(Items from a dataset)
━━━━━━━━━━
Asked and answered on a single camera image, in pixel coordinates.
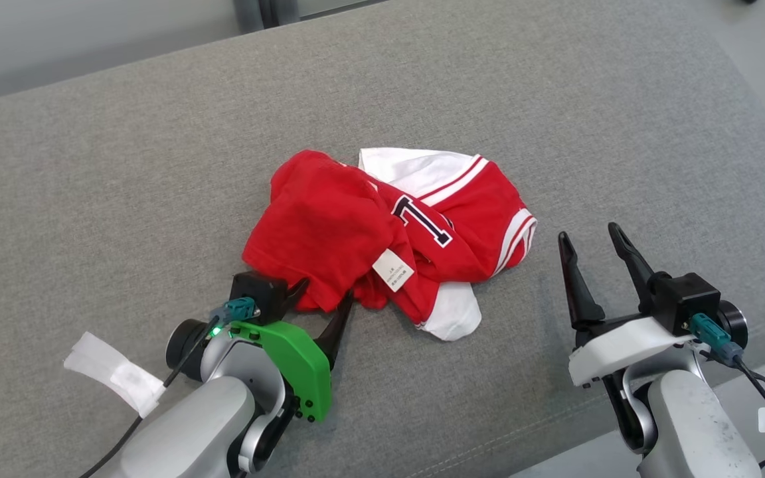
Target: printed number 1
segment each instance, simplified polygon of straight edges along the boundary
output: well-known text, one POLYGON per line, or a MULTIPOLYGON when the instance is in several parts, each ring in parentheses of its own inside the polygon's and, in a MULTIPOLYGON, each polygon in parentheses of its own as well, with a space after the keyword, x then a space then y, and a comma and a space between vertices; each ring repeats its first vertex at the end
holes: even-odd
POLYGON ((421 223, 421 226, 424 226, 425 229, 433 235, 433 239, 435 239, 435 242, 437 242, 438 245, 446 247, 450 244, 450 239, 452 239, 450 234, 436 226, 430 218, 421 212, 421 209, 416 208, 415 203, 412 202, 410 197, 404 195, 397 200, 396 204, 394 204, 394 210, 392 210, 391 214, 400 217, 403 224, 409 224, 409 220, 406 218, 407 212, 409 212, 413 218, 416 218, 419 223, 421 223))

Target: red cloth
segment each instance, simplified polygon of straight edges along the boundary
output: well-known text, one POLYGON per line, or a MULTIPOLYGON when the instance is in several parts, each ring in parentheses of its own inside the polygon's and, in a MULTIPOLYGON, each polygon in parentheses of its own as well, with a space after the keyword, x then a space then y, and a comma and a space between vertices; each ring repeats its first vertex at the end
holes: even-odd
POLYGON ((428 206, 357 167, 301 151, 274 173, 270 206, 242 258, 290 284, 310 278, 298 309, 332 311, 353 288, 365 307, 392 299, 420 326, 441 282, 485 281, 518 263, 529 245, 520 235, 513 241, 526 215, 517 191, 494 163, 477 160, 471 172, 479 175, 423 195, 435 203, 428 206), (495 202, 488 208, 486 194, 495 202), (396 293, 373 270, 386 248, 416 272, 396 293))

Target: gray fabric cushion
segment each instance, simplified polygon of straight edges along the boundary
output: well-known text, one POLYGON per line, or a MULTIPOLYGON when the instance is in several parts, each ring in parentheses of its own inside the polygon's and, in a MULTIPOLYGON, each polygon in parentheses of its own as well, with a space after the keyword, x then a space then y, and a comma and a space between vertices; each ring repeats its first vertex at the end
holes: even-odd
POLYGON ((534 250, 475 287, 458 342, 356 311, 330 416, 263 476, 504 476, 614 427, 567 375, 561 230, 608 313, 635 307, 615 220, 734 300, 765 361, 765 112, 678 2, 392 0, 0 99, 0 476, 76 476, 133 418, 64 371, 82 332, 163 377, 167 336, 244 269, 274 169, 378 145, 496 161, 534 250))

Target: white sleeve
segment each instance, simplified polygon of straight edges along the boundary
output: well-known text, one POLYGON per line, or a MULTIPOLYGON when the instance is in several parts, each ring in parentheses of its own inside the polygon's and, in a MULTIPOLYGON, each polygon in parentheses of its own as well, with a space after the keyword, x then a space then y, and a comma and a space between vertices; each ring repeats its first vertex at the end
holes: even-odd
POLYGON ((475 158, 433 149, 364 148, 359 150, 359 169, 404 193, 421 197, 461 177, 475 158))
POLYGON ((418 328, 446 342, 452 342, 473 332, 482 318, 471 284, 443 282, 438 287, 430 317, 418 328))

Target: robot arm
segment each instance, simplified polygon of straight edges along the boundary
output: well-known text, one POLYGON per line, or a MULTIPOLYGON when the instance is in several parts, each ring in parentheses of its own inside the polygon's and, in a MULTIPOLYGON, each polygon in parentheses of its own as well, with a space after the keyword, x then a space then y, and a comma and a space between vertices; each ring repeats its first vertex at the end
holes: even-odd
POLYGON ((717 476, 725 469, 759 478, 755 457, 701 372, 699 353, 710 348, 690 333, 692 317, 705 314, 744 347, 746 319, 698 275, 655 273, 618 224, 608 230, 639 297, 638 313, 613 319, 592 299, 568 235, 558 237, 576 330, 568 364, 574 384, 604 384, 626 445, 643 456, 637 471, 644 478, 717 476))
POLYGON ((318 339, 280 321, 307 281, 255 272, 234 278, 218 327, 188 320, 167 343, 167 366, 203 382, 140 430, 121 451, 112 478, 234 478, 259 472, 292 418, 324 420, 331 367, 347 323, 348 294, 318 339))

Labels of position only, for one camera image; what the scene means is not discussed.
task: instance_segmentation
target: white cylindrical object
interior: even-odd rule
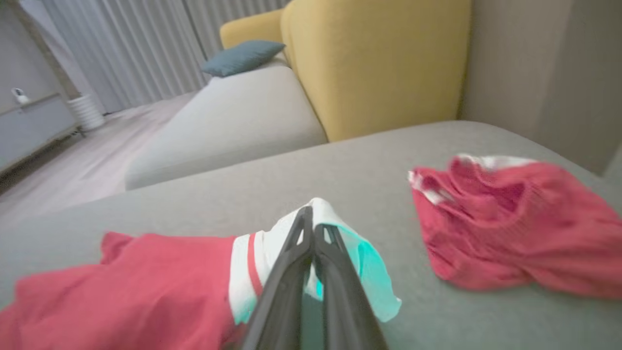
━━━━━━━━━━
— Work request —
Each line in the data that holds the string "white" must be returned.

— Written solution —
Target: white sleeve
target: white cylindrical object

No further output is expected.